Antitrust Law Daily Landmark theaters could have violated antitrust laws through exclusive licensing, clearance practices
Monday, October 1, 2018

Landmark theaters could have violated antitrust laws through exclusive licensing, clearance practices

By E. Darius Sturmer, J.D.

Four independent movie theaters and programmers located in the District of Columbia, Denver, and Detroit sufficiently stated federal antitrust claims against "the largest specialty film movie theater chain in the country," based on allegations that the defendants—Silver Cinemas Acquisition Co. ("Landmark") and its parent entity—used the chain’s national market power to coerce film distributors into granting Landmark exclusive licenses, the federal district court in Washington, D.C. has ruled. The alleged conduct could amount to circuit dealing prohibited under Sec. 1 of the Sherman Act, as well as to the unlawful use or attempted use of monopoly power in violation of Sec. 2 of the Act, the court found. However, the complaint failed to include any averment that Landmark’s parent entity 2929 Entertainment, LP ("2929") was responsible for the actions of its subsidiaries, so 2929 was dismissed from the action without prejudice. The defendants’ motion to dismiss was therefore granted in part and denied in part (2301 M Cinema LLC v. Silver Cinemas Acquisition Co., September 28, 2018, Sullivan, E.).

The four plaintiffs in the lawsuit all primarily show "specialty films," a broad category "not intended to appeal to a broad audience," that includes independently produced films, art films, foreign films, and documentaries. The first two—West End Cinema and The Avalon—are theaters in Washington D.C., the former of which was "forced" out of business in 2015 "allegedly by Landmark’s anticompetitive licensing practices," but the other of which remains in operation. The third, the Denver Film Society, provides specialty film programming via "year-round screening, film festivals, and other special events" and operates a specialty film theater known as the Sie FilmCenter. Lastly, Cinema Detroit is a non-profit specialty film theater in Detroit, Michigan. According to their complaint, defendant Landmark operates 51 specialty film theaters in 22 geographic markets and is purportedly opening new theaters on a regular basis. All are deemed "exhibitors" in the common terminology of the industry.
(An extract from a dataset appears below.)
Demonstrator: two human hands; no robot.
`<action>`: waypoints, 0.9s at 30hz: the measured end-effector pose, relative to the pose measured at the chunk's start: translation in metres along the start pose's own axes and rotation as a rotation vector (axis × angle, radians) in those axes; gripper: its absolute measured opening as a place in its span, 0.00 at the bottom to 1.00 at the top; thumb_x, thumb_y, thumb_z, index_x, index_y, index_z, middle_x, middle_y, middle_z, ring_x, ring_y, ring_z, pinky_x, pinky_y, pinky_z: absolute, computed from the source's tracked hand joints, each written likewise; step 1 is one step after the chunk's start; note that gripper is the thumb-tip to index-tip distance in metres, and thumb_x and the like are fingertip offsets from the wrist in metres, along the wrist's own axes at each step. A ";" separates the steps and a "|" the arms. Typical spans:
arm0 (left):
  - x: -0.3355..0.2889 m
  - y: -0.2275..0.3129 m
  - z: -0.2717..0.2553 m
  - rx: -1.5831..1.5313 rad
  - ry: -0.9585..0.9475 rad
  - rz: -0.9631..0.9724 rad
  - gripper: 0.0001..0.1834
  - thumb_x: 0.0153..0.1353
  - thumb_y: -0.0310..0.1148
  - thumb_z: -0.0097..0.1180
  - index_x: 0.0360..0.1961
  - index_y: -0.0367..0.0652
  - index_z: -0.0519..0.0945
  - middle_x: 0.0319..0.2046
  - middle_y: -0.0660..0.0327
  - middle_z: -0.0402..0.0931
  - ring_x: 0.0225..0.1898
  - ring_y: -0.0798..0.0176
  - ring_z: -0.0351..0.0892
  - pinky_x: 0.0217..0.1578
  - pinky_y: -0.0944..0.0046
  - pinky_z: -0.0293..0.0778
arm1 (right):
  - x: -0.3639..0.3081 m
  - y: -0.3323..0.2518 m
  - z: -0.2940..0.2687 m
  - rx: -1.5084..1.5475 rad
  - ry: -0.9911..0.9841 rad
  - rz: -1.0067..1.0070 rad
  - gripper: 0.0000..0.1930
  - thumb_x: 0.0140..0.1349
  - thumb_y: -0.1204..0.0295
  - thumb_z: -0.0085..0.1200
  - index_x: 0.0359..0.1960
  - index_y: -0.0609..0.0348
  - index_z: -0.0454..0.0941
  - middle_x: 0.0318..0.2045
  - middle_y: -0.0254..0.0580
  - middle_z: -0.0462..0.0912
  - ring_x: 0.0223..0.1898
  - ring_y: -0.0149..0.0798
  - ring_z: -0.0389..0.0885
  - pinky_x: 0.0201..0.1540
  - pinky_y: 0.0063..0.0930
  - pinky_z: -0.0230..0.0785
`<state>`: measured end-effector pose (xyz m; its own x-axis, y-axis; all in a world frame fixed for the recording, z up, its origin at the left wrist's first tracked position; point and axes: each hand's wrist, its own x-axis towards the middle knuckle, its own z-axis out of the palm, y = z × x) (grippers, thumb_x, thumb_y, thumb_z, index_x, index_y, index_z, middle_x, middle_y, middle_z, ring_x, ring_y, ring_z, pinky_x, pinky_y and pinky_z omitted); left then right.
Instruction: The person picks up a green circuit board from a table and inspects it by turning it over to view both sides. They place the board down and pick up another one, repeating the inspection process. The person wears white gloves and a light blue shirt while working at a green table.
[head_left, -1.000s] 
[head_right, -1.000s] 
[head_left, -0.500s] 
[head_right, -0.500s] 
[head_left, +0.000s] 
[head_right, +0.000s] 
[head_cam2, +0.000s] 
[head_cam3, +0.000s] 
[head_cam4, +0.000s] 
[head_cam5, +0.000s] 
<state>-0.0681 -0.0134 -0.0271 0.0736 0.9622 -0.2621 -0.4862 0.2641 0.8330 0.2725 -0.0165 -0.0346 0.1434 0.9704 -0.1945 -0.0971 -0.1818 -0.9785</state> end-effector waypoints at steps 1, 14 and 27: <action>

Alleged antitrust violations. The plaintiffs charge that Landmark, as the "dominant theater ‘circuit’ for the exhibition of specialty films in the United States," leverages its market position to obtain blanket clearance agreements nationwide, covering more than just one film or theater, "from distributors that accede to Landmark’s demands for fear of retribution and loss of Landmark’s business." Clearances, whether for a "first-run" or for the entire period a film is screened by an exhibitor, are negotiated on a theater-by-theater, film-by-film basis, the complaint notes. Citing U.S. v. Paramount Pictures, 334 U.S. 131 (1948), the court noted that exhibitors may not engage in "circuit-dealing," in which a dominant movie theater chain "uses its market power to obtain preferential agreements from distributors for the licensing of films … in multiple geographic markets."

Circuit dealing. The plaintiffs stated a plausible circuit dealing claim, the court held. Rejected in turn were arguments by Landmark that the plaintiffs failed to allege coercive use of national circuit power or unlawful blanket clearances, failed in the alternative to allege concerted action or agreement between Landmark and the distributors, and failed to allege an injury to competition and consumers. Circuit dealing, a per seviolation of the Sherman Act, occurs when an exhibitor "pools the purchasing power of an entire circuit to eliminate the possibility of bidding for films on a theatre by theatre basis," but can also occur in a monopoly leveraging context when an exhibitor "with a monopoly of theatres in any one town uses that strategic position to acquire exclusive privileges in a city where the exhibitor has competitors," the court noted.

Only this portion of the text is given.